- [WHAT IS NEEDED]: Looking at the data that follows, count the lines containing the word "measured" and write down only that count.

- [DATASET SECTION]:
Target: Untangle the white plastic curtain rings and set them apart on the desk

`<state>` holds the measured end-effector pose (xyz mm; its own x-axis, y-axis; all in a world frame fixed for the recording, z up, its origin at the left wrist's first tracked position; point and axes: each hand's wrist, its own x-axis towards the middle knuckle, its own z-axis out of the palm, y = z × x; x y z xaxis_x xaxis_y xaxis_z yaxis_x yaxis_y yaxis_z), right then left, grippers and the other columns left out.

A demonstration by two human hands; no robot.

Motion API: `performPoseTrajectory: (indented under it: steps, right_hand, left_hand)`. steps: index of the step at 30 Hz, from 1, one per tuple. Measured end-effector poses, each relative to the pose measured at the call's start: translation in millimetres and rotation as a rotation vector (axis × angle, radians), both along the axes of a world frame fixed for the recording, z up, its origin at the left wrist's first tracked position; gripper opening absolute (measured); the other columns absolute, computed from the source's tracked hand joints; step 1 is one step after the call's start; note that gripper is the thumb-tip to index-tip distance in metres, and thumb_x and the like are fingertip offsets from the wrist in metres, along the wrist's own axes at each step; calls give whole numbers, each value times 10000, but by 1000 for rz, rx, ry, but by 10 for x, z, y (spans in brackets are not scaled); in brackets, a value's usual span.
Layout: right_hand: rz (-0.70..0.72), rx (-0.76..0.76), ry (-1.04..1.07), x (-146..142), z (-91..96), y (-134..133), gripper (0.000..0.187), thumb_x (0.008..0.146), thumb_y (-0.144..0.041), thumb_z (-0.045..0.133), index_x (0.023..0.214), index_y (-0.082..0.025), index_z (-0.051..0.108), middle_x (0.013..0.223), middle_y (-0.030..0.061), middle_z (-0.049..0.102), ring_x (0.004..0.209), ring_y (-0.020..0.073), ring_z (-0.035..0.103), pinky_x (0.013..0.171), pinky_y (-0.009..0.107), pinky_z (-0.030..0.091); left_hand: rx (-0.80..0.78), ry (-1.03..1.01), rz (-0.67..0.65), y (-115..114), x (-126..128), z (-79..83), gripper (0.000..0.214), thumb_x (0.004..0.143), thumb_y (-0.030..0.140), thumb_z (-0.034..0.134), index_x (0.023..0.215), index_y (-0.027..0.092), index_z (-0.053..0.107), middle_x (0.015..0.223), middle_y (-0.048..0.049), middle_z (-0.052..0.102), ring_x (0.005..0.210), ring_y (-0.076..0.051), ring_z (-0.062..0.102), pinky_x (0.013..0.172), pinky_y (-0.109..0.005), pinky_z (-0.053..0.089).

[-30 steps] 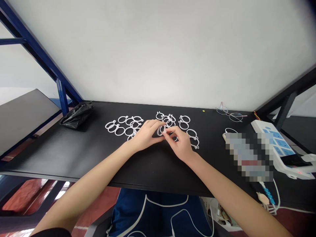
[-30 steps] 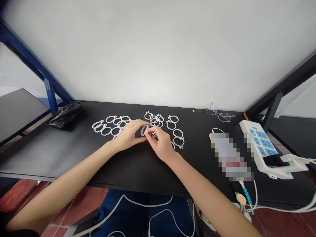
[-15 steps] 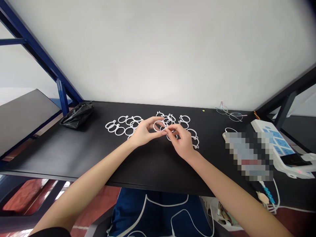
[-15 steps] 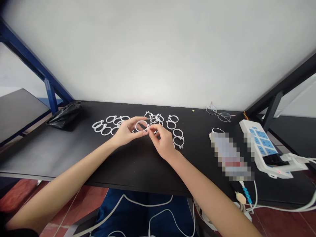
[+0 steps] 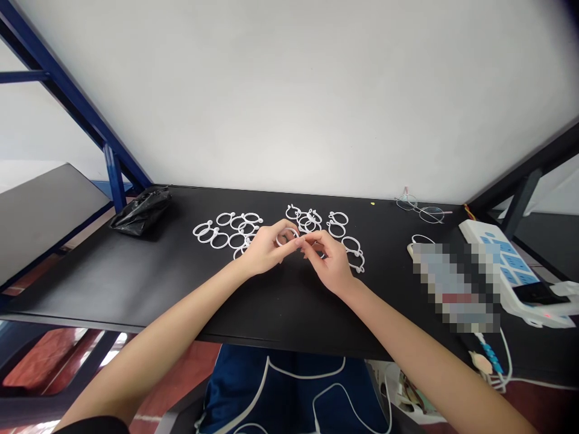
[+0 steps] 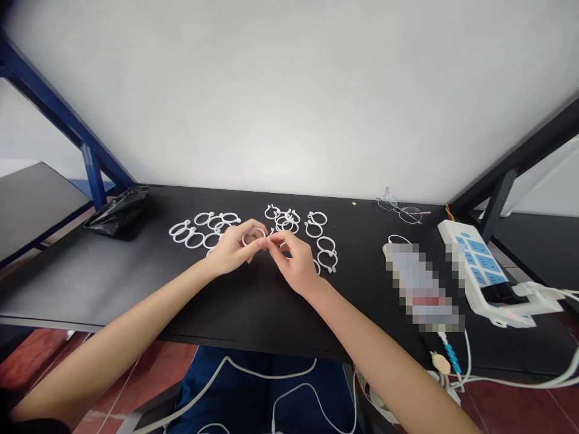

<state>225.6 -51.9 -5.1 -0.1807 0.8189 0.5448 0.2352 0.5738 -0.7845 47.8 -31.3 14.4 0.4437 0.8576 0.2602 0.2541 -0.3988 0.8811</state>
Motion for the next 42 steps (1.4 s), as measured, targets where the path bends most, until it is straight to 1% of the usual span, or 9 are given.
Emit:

- [ANSWER TO THIS EXERCISE]: 3